Prompt >>
Below are the records; copy exactly the stretch from the line containing "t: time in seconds" through the line containing "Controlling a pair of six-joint", both ends included, and nothing else.

Stored data >>
::::::
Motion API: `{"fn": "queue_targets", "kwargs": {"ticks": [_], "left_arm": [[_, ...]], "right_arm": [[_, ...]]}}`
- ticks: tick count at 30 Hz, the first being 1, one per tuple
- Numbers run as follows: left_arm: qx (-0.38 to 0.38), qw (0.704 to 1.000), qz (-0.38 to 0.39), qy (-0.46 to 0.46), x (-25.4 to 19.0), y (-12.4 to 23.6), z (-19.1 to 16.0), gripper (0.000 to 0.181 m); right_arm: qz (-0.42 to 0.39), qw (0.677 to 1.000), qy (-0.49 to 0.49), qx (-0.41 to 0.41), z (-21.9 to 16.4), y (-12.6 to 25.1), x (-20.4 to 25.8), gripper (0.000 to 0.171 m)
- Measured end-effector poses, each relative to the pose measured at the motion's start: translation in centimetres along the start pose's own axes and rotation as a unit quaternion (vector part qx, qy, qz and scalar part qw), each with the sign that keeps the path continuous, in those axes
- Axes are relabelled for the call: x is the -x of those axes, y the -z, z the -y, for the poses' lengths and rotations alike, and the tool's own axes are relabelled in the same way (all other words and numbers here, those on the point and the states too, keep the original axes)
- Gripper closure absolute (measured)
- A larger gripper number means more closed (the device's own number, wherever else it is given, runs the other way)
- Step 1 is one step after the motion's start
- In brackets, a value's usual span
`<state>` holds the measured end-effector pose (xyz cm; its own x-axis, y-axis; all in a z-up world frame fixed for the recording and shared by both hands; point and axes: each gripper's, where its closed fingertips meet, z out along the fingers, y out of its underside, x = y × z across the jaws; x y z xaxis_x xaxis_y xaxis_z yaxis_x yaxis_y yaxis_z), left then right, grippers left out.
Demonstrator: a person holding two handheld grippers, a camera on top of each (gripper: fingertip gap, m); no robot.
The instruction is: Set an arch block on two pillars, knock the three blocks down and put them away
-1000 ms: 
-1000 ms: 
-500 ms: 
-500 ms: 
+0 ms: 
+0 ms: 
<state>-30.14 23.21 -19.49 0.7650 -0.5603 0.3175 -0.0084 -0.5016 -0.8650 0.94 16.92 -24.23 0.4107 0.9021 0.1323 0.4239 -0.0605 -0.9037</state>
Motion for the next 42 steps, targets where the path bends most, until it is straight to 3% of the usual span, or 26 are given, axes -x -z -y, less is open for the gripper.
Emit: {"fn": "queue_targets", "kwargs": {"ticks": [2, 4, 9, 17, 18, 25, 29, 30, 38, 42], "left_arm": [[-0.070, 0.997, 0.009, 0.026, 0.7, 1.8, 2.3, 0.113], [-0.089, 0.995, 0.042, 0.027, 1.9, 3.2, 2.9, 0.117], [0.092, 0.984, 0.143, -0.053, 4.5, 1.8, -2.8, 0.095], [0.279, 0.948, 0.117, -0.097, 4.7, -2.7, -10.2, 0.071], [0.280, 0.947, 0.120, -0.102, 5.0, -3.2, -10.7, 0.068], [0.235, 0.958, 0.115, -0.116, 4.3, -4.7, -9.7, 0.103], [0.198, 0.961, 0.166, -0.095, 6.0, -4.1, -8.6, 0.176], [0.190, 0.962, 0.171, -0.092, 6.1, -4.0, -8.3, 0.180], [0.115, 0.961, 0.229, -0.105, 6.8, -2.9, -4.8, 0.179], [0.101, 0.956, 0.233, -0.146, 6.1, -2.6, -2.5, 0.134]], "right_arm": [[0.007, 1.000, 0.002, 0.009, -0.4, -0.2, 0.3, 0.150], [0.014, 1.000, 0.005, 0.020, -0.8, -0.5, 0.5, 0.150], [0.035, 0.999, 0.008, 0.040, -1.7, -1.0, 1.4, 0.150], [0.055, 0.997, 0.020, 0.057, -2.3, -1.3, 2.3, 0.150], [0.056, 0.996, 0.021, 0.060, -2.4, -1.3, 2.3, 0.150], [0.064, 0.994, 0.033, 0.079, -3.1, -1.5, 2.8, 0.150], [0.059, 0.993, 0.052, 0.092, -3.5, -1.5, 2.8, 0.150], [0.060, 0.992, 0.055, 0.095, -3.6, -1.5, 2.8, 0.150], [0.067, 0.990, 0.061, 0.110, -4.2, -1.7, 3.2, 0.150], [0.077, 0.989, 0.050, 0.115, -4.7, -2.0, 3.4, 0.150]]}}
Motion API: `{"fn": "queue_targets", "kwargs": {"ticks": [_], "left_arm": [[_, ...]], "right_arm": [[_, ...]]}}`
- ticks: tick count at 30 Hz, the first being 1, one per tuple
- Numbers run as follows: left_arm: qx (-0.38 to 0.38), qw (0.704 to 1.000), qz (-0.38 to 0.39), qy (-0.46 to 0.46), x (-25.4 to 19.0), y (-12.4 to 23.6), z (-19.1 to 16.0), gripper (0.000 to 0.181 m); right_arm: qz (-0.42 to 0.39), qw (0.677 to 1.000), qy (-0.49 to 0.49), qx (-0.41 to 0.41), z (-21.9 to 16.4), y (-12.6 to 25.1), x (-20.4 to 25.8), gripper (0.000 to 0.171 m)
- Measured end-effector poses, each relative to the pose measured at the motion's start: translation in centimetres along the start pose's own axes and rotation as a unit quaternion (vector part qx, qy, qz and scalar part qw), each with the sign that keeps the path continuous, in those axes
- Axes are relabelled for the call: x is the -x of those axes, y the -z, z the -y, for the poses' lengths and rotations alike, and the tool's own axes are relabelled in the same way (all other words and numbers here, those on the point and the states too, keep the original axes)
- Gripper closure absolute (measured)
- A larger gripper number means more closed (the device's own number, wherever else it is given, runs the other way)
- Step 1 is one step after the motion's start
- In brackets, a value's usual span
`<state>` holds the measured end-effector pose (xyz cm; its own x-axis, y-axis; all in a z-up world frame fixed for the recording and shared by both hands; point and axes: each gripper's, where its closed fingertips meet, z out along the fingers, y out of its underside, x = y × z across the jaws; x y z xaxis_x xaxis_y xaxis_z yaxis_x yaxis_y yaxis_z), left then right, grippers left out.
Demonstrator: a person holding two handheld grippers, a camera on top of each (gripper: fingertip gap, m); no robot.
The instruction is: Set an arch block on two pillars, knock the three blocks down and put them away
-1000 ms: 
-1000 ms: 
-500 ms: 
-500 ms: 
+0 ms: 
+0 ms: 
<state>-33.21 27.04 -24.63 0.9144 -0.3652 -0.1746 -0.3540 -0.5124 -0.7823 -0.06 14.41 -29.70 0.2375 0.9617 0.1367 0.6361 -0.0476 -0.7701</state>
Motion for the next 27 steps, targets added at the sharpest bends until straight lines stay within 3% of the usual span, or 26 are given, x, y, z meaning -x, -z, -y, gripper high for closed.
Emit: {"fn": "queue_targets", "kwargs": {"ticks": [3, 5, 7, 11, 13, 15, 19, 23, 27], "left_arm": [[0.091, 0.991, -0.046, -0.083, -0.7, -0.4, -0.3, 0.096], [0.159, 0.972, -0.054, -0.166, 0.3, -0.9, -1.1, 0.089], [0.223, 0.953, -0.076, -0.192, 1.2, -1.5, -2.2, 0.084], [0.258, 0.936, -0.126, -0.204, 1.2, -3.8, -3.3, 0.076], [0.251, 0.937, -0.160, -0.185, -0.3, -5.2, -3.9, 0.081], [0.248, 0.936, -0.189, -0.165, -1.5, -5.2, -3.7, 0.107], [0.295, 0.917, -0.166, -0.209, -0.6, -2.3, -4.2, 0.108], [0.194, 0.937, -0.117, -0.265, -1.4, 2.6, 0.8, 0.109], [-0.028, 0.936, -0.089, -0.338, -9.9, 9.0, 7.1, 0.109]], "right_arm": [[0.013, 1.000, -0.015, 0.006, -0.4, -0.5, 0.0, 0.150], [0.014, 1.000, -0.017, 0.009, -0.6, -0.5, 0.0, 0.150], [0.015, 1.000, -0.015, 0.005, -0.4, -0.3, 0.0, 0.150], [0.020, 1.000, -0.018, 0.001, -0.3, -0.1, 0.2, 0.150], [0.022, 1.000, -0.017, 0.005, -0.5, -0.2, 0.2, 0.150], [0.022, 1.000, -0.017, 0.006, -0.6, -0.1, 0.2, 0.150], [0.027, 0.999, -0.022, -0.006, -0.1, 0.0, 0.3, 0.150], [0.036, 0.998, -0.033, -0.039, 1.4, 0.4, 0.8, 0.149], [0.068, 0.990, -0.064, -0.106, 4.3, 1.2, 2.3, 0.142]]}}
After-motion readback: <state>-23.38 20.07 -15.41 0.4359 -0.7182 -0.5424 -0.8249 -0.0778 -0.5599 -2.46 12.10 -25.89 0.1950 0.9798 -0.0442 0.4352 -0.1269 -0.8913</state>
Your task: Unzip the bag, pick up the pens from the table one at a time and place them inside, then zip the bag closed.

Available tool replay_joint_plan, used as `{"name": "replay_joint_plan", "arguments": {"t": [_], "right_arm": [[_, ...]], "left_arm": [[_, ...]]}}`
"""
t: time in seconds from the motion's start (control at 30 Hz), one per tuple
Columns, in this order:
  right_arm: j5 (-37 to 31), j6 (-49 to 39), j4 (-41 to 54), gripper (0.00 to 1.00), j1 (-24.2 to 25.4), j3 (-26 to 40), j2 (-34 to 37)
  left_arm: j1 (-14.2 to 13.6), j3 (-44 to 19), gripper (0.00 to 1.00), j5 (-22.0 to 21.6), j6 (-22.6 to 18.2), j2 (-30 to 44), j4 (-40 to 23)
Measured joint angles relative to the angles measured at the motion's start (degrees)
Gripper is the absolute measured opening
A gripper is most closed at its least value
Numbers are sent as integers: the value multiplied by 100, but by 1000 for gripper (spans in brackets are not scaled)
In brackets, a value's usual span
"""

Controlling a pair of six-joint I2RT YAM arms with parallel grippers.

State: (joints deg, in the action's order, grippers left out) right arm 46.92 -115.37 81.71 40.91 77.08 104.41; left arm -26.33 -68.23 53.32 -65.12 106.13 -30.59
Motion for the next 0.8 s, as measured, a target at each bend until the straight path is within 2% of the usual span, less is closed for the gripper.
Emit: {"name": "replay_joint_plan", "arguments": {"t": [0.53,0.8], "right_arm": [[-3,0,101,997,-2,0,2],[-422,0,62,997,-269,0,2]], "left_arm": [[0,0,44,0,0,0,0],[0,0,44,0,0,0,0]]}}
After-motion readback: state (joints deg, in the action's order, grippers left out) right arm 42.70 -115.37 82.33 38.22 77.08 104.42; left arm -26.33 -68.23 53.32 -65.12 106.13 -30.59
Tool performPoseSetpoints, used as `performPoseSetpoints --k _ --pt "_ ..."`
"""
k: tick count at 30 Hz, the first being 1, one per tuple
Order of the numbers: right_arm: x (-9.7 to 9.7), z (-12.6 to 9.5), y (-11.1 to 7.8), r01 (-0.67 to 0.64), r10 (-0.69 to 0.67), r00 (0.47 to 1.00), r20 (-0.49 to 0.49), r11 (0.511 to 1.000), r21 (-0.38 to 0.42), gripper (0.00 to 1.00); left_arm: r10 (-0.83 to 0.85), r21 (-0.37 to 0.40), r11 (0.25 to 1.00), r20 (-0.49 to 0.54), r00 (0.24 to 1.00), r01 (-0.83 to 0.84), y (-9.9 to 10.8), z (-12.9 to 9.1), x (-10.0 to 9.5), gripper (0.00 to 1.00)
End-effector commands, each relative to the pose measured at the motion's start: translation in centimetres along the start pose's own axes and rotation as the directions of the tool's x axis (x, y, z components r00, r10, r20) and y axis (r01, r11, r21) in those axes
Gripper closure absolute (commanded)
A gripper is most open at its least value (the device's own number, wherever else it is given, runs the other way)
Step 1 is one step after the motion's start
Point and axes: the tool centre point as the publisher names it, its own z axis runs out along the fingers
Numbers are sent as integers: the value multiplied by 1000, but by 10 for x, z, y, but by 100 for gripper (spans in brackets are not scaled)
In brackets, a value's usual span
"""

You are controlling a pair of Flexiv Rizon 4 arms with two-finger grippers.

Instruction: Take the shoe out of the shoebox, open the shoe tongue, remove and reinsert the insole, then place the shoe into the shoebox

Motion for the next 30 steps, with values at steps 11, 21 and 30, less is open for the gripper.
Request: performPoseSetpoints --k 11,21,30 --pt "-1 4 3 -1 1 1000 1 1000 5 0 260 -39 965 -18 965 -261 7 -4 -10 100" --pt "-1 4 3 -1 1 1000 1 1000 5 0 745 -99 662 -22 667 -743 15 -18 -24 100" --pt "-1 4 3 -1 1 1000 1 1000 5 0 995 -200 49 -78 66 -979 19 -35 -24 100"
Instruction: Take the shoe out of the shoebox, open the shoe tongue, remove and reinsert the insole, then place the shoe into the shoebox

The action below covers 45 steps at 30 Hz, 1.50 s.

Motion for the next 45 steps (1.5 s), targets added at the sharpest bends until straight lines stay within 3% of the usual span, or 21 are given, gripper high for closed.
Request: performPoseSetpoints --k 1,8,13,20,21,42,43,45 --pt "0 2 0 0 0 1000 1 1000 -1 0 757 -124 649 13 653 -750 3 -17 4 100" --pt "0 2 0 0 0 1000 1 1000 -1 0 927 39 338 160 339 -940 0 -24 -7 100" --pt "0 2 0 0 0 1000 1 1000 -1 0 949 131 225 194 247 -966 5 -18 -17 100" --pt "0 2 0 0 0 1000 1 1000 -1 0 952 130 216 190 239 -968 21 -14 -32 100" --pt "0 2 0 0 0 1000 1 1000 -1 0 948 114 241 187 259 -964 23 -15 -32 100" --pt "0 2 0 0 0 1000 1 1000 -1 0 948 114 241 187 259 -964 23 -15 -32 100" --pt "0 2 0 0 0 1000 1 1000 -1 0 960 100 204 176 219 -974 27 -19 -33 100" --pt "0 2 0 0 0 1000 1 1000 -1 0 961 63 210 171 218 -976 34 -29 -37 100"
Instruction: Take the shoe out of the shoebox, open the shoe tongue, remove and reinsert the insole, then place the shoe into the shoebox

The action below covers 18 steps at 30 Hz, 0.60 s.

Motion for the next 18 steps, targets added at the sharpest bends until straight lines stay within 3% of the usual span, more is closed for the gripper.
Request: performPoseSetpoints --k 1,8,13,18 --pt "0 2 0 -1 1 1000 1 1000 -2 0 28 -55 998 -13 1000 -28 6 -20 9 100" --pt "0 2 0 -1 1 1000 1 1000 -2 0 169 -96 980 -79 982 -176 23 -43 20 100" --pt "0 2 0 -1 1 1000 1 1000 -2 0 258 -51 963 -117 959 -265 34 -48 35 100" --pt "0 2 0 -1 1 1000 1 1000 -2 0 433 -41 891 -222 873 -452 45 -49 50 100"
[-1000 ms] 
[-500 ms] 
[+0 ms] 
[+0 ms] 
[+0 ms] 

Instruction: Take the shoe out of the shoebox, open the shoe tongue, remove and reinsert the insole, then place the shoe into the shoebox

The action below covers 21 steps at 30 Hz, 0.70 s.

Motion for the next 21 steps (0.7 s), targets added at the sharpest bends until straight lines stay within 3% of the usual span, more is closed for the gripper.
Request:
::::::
Exercise output >>
t: time in seconds from the motion's start (control at 30 Hz), one per tuple
Columns, in this order:
  right_arm: j5 (-37 to 31), j6 (-49 to 39), j4 (-41 to 54), gripper (0.00 to 1.00), j1 (-24.2 to 25.4), j3 (-26 to 40), j2 (-34 to 37)
  left_arm: j1 (-14.2 to 13.6), j3 (-44 to 19), gripper (0.00 to 1.00), j5 (-22.0 to 21.6), j6 (-22.6 to 18.2), j2 (-30 to 44), j4 (-40 to 23)
Measured joint angles relative to the angles measured at the motion's start (degrees)
Gripper is the absolute measured opening
A gripper is most closed at its least value
Numbers are sent as integers: the value multiplied by 100, but by 1000 for gripper (spans in brackets are not scaled)
In brackets, a value's usual span
"""

Controlling a pair of six-joint I2RT YAM arms with parallel grippers.

This completes the output for the exercise.